Another subject of research in the Transplantation Biology Program concerns the discovery of genetic and acquired factors that govern the success and failure of organ transplants. As one example, members of the program discovered the set of processes through which normal tissues acquire resistance to injury caused by immunity, inflammation and physical injury. These processes, called accommodation, are observed in organ transplants and cancers and work is now directed at devising therapeutics that would elicit accommodation in transplantation and autoimmunity and suppress it in cancer.
Recently, members of the program have discovered several complexes of genes and proteins that govern the balance between immunity and tolerance. These discoveries are presently being tested for ability to distinguish transplant recipients especially likely to suffer rejection from recipients that may experience stable graft function and absence of rejection for long periods of time. The discoveries have also been used to design therapeutics that might decrease the propensity for damaging immune responses in transplantation and other therapeutics that might amplify the intensity of immunity in cancer and infectious disease.

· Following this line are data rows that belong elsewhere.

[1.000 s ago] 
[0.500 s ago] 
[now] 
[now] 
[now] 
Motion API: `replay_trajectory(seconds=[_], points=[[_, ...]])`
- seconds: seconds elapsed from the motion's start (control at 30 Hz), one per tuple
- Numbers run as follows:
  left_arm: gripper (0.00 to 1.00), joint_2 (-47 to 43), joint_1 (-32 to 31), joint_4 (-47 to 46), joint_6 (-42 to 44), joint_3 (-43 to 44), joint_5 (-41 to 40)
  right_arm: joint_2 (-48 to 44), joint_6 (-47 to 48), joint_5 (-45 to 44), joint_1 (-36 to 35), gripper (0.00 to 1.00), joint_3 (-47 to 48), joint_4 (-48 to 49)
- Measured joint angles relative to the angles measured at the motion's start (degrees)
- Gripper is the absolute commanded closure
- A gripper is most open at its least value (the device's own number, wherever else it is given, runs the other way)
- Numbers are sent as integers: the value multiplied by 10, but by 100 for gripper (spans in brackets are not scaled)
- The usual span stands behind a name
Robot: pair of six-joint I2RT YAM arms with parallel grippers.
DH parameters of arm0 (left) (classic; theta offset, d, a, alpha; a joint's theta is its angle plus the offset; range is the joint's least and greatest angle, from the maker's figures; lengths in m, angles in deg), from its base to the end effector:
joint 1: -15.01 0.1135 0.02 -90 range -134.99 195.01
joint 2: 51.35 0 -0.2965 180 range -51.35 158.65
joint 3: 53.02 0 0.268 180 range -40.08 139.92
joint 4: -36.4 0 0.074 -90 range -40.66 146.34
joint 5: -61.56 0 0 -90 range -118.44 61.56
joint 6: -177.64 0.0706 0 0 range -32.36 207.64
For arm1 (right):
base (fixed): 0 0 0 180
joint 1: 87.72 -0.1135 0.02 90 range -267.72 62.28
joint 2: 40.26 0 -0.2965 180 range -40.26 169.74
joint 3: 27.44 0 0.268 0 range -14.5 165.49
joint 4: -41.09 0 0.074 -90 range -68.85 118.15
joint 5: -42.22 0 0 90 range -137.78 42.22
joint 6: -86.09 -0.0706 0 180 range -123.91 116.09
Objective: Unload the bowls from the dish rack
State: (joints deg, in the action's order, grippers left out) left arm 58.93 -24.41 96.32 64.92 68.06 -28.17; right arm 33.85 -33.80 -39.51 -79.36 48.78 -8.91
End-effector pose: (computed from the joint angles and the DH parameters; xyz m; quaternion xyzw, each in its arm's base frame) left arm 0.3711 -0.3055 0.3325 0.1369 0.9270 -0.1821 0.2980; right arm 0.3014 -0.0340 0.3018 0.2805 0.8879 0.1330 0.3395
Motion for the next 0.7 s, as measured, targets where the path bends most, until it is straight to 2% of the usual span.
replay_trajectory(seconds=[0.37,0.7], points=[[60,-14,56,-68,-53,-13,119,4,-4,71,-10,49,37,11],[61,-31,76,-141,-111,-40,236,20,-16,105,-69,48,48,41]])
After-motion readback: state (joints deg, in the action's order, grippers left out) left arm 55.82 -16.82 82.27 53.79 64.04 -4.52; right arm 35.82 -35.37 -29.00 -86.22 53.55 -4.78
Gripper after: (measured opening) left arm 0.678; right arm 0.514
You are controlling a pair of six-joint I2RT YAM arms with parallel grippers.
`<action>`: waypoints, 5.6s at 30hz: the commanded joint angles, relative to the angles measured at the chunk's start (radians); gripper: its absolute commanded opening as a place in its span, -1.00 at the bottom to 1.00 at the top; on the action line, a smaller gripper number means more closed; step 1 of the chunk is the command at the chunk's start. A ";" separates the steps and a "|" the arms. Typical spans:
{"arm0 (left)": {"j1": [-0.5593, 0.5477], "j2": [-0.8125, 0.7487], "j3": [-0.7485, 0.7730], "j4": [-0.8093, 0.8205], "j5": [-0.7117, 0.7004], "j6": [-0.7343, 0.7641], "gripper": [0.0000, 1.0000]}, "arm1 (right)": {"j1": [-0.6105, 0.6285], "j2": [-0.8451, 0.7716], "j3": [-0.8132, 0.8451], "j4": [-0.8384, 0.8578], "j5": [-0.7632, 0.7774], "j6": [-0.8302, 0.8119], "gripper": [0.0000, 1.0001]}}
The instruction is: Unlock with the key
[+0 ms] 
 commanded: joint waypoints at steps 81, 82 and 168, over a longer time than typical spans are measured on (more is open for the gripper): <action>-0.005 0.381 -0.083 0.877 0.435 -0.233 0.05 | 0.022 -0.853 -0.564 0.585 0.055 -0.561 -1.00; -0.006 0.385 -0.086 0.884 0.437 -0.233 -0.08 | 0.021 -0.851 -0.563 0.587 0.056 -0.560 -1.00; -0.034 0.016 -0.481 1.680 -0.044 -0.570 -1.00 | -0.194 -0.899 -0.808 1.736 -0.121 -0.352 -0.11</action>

Recognizing that infection by mutable virus remains a serious menace to humanity, members of the program explore the mechanism of immunoglobulin somatic hypermutation to fashion a dynamic vaccine against HIV (the “mutable” vaccine). The mutable vaccine produces variants of antigens in vaccinated individuals which in turn evoke immunity. With time hosts develop broadly reactive immunity that will anticipate natural variants of the virus upon infection blocking viral diversification and allowing sterilizing immunity to develop.
Research in the program spans multiple disciplines—immunology, physiology, infectious disease, genetics, stem cell biology and experimental surgery—and addresses a broad range of questions, for example:
- What controls the pathogenicity of immunity in normal tissues?
- How do foreign cells and microorganisms activate the immune system, and how does the activated immune system control the growth of microorganisms and injure transplants?
- How might stem cells, xenografts and organogenesis augment rather than replace the function of failing organs?